** Brief **
After reading the data below, copy out every line that contains the word "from".

** Data excerpt **
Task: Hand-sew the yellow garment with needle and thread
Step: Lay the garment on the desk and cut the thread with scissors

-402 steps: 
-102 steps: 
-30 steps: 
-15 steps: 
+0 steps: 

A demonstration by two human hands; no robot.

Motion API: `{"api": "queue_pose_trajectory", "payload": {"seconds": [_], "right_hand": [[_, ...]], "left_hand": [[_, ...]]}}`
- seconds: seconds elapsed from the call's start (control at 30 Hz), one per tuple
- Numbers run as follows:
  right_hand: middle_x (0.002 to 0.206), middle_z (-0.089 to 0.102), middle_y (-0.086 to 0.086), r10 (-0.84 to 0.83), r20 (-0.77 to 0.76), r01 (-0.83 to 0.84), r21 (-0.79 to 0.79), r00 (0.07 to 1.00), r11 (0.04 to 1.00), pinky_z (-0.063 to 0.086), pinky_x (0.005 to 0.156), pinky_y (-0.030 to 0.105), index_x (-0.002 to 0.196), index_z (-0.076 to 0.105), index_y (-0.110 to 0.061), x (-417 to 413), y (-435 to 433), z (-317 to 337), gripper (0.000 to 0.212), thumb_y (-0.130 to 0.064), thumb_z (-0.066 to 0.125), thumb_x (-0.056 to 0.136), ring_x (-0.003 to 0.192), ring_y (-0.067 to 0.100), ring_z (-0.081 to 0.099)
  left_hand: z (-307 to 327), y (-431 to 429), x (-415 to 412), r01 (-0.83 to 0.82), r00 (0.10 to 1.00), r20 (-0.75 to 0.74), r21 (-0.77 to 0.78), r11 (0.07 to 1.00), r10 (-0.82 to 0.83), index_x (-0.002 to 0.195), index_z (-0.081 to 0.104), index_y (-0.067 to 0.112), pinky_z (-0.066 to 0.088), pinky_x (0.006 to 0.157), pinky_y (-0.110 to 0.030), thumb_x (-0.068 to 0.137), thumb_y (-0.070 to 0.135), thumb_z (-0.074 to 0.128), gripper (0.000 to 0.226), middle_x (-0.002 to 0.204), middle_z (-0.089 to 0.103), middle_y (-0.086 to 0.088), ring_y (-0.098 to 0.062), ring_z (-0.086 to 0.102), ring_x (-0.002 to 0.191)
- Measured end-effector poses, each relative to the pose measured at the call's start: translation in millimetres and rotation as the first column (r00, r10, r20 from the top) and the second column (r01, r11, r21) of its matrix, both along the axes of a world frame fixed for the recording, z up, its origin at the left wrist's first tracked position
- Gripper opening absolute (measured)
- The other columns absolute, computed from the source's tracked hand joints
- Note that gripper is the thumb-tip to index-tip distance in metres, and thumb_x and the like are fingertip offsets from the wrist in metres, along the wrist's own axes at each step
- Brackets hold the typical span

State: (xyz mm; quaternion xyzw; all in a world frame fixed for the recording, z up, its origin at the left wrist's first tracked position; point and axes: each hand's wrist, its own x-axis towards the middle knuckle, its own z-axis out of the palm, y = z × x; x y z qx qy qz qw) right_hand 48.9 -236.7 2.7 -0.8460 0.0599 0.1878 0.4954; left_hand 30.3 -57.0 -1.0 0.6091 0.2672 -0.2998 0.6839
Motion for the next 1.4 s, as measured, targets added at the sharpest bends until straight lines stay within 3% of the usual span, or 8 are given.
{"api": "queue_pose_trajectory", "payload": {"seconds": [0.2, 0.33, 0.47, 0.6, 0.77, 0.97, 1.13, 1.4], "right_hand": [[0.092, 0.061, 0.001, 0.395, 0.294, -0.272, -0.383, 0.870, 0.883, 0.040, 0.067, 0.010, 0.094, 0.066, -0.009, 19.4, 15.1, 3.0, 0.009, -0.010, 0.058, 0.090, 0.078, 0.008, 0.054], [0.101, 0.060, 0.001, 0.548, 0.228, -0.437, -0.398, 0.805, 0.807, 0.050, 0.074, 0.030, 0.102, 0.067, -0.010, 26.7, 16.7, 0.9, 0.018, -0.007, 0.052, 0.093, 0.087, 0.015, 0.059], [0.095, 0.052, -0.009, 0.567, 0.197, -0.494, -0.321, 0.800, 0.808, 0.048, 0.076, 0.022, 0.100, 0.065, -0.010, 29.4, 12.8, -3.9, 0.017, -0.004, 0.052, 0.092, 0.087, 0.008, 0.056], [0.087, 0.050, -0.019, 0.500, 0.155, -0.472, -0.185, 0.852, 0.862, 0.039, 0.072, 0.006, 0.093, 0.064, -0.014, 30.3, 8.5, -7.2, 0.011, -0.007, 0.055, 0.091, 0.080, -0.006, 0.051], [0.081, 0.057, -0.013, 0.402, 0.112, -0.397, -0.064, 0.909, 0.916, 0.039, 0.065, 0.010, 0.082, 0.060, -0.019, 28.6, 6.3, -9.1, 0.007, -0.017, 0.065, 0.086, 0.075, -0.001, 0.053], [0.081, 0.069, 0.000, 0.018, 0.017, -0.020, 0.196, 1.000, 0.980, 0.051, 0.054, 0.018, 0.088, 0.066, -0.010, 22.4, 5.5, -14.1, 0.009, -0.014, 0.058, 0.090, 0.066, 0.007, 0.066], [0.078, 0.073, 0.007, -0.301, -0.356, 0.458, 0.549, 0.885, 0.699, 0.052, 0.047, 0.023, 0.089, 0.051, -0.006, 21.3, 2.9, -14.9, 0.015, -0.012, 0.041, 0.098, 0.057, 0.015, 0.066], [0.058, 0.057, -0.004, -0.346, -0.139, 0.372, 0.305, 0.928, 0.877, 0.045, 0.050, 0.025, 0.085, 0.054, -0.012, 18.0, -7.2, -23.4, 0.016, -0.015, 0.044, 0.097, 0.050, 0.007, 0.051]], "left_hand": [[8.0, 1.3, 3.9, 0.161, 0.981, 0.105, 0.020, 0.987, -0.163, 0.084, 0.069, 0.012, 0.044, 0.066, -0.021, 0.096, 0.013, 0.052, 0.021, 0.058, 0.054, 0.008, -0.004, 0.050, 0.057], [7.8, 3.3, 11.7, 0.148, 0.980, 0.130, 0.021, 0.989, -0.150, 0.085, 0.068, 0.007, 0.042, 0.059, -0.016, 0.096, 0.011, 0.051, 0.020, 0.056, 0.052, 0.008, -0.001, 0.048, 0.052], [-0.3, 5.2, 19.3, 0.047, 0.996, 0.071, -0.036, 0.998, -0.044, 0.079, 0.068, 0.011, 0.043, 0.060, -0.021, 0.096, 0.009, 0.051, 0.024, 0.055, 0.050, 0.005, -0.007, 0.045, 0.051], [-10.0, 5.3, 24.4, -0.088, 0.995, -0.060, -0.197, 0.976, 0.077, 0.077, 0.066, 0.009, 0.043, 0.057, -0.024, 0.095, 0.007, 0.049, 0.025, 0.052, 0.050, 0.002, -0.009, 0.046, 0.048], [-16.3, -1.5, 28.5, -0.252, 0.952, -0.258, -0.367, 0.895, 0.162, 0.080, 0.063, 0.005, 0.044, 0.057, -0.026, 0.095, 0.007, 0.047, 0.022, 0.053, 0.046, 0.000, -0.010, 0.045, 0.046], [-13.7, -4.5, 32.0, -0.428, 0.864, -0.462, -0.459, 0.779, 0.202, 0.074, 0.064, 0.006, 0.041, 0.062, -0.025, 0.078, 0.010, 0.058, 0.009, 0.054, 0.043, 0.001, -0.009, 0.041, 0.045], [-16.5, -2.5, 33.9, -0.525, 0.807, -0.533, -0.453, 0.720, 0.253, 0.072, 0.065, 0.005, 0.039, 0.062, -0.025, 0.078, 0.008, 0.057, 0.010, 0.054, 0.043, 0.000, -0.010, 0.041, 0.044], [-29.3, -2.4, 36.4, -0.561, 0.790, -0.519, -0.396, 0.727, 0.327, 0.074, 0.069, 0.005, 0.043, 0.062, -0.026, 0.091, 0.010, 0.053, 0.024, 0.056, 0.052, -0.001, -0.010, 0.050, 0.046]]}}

** Reply to the exercise **
- seconds: seconds elapsed from the call's start (control at 30 Hz), one per tuple
- Measured end-effector poses, each relative to the pose measured at the call's start: translation in millimetres and rotation as the first column (r00, r10, r20 from the top) and the second column (r01, r11, r21) of its matrix, both along the axes of a world frame fixed for the recording, z up, its origin at the left wrist's first tracked position
- The other columns absolute, computed from the source's tracked hand joints
- Note that gripper is the thumb-tip to index-tip distance in metres, and thumb_x and the like are fingertip offsets from the wrist in metres, along the wrist's own axes at each step

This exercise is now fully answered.